So far, this tutorial has only dealt with one type of data: a spreadsheet,
which we use in .csv (comma separated variable) file format. This format is
suitable for plotting data in the form of points or locations, but if you want
to show data on a per-region basis (such as life expectancy per country), the
easiest way to do so is to use an ESRI shapefile.
A shapefile is actually a group of several files that must be kept in the same
folder to work. There are a few ways to get them. The first is to simply
download a shapefile from one of any
number of websites (a list of suggestions is provided below). The second is to
create a new shapefile from a
spreadsheet or .csv data, which is primarily useful if you can’t find a
pre-existing shapefile with the right elements. The easiest way to create your
own shapefile is to use CartoDB.com, a mapmaking website. And finally, you can
add new data to a pre-existing
shapefile by adding columns in the
layer’s attribute table.
Start by searching for whatever dataset you like as an ESRI shapefile. Some
good places to start looking are:
Natural Earth Data. These
datasets are good as base maps, but probably won’t contain data that can be
used to color-code regions — these maps are usually just borders. However, if
you want a base map composed of vector data, this is a good place to start
Geocommons. User-submitted maps containing all
sorts of data. Search for any kind of map, then click on the “shapefile”

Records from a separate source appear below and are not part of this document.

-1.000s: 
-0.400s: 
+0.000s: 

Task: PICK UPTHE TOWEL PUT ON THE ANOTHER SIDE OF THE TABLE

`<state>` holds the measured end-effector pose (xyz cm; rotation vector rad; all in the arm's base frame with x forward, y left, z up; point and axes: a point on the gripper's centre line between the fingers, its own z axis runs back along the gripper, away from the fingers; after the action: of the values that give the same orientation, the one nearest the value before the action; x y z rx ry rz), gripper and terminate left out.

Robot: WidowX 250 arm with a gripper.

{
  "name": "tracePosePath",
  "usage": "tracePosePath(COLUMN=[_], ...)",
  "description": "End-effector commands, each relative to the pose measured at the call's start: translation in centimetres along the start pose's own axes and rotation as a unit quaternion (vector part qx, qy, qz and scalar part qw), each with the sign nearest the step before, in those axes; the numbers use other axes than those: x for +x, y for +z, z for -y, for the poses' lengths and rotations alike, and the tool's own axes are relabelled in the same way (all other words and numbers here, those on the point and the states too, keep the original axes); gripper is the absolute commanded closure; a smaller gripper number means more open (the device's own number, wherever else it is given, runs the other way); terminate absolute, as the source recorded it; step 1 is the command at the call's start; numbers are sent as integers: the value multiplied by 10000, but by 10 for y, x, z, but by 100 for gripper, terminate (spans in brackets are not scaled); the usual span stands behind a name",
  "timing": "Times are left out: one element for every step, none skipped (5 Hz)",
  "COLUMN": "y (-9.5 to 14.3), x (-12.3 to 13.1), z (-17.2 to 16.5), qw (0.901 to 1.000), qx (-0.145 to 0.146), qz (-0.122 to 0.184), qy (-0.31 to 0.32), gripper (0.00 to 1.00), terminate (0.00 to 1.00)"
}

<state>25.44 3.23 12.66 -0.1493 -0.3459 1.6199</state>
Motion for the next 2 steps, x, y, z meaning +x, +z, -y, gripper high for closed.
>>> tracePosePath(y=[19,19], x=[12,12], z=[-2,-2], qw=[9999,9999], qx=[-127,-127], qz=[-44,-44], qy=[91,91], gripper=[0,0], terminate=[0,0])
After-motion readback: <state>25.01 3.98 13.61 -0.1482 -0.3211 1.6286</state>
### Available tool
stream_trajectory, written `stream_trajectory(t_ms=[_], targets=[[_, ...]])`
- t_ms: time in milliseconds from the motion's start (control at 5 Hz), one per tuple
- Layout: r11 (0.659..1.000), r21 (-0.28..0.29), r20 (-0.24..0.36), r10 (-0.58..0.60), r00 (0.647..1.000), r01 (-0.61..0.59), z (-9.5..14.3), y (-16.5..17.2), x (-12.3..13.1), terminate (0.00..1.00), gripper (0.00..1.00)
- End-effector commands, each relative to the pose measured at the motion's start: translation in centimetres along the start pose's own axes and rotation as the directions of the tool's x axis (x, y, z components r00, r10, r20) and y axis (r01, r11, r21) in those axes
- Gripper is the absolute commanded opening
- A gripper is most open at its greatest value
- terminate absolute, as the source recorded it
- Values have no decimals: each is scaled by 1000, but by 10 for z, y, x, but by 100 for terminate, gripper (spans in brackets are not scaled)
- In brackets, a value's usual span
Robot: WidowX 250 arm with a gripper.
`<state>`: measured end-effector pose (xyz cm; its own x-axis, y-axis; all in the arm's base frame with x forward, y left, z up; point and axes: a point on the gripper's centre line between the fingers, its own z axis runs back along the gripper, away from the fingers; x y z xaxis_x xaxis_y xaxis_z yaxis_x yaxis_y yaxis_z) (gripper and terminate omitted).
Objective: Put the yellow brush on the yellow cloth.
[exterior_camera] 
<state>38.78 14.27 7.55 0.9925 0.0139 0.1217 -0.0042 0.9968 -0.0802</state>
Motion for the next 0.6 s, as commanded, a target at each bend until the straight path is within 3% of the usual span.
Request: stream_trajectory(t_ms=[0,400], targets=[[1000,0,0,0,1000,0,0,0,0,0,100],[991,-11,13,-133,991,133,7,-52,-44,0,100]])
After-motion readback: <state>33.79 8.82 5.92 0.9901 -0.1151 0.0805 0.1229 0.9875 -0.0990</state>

button to the right of the map (if available) to download the shapefiles
luck-of-the-draw eclectic collection of maps and shapefiles. Some shapefiles
contain data that can color-code countries, such as historical earthquake
occurrences per country
For the purposes of this example, I’m going to use the Life
Expectancy shapefile from Atlas of the Biosphere.
Although this dataset is labeled “Life Expectancy,” it actually has numerous
other statistics included in it, such as infant mortality rates, access to safe
water per country, etc. You can click on the link that says “Download a GIS
grid of this data (ESRI ArcGIS format). This will open up a new page, with a
button that says “Download Now.” Click on it.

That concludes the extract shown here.